▶ YOUR GOAL
In the following listing, find the lines containing "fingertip" and report them.

▶ DATA
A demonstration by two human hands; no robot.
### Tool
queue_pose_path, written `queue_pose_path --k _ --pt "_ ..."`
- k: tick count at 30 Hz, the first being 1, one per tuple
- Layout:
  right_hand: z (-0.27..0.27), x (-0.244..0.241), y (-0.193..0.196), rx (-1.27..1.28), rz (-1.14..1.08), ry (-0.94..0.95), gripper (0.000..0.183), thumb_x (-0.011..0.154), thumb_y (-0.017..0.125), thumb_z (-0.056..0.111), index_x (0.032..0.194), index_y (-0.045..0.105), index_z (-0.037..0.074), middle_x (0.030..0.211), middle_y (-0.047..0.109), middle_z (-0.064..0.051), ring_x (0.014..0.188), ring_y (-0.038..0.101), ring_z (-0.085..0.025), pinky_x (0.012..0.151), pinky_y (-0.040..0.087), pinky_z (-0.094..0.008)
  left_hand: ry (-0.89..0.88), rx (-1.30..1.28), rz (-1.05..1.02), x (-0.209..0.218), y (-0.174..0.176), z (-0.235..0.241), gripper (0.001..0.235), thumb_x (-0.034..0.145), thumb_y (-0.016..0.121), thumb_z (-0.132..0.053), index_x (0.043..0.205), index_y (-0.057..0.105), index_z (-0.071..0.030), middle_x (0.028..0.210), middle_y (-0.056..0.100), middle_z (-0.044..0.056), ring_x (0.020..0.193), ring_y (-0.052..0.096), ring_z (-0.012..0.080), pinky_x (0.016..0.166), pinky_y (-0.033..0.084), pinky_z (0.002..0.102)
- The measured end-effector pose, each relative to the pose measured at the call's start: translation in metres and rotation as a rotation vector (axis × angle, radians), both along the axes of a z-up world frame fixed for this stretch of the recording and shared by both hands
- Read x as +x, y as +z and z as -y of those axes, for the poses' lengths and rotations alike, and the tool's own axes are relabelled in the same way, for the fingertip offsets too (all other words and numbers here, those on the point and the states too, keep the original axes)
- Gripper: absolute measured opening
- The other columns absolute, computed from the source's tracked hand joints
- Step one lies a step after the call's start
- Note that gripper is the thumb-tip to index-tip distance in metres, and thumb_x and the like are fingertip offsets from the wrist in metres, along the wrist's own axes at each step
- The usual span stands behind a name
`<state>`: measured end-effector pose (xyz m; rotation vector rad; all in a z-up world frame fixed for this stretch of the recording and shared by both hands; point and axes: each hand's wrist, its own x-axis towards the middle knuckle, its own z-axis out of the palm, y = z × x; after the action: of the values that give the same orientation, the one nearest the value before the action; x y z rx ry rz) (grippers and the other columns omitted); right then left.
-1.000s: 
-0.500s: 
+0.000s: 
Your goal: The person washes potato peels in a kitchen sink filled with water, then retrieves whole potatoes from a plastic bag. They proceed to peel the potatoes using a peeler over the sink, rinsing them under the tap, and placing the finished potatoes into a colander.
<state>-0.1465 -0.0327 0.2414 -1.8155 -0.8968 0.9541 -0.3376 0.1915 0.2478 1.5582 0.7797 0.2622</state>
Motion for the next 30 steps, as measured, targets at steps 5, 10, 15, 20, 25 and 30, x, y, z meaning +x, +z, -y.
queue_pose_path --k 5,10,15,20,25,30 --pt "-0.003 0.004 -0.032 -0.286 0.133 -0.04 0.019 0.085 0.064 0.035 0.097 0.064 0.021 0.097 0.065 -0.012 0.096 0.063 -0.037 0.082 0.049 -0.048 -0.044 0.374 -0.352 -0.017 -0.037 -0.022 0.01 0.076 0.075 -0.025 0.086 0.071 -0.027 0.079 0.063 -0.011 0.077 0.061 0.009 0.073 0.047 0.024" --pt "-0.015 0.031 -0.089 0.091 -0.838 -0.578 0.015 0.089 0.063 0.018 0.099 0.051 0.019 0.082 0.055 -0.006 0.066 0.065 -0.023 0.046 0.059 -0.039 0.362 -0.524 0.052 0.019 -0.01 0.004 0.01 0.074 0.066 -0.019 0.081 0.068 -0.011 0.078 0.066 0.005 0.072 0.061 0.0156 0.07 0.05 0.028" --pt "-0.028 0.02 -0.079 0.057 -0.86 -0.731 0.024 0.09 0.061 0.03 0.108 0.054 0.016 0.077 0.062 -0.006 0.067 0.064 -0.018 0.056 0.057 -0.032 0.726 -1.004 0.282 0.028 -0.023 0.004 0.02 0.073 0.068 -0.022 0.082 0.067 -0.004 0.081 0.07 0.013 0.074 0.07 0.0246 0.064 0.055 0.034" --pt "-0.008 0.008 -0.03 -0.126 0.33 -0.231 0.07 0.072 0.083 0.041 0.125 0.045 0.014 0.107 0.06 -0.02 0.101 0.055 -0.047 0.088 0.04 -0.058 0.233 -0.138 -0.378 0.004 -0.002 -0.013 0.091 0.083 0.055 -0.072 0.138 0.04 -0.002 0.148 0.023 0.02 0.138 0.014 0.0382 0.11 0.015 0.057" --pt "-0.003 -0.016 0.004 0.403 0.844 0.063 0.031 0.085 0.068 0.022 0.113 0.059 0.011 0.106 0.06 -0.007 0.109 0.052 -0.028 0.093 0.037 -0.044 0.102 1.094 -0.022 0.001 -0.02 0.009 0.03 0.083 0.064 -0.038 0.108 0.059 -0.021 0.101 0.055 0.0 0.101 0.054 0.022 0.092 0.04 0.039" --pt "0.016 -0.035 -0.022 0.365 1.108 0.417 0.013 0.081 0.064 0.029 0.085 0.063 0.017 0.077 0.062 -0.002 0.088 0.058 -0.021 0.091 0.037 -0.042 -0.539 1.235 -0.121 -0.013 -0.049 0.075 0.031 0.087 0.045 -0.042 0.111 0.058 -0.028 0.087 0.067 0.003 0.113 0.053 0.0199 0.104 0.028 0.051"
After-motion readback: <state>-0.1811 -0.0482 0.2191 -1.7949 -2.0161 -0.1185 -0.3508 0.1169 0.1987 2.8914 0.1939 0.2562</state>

▶ PROBLEM SOLUTION
- Read x as +x, y as +z and z as -y of those axes, for the poses' lengths and rotations alike, and the tool's own axes are relabelled in the same way, for the fingertip offsets too (all other words and numbers here, those on the point and the states too, keep the original axes)
- Note that gripper is the thumb-tip to index-tip distance in metres, and thumb_x and the like are fingertip offsets from the wrist in metres, along the wrist's own axes at each step

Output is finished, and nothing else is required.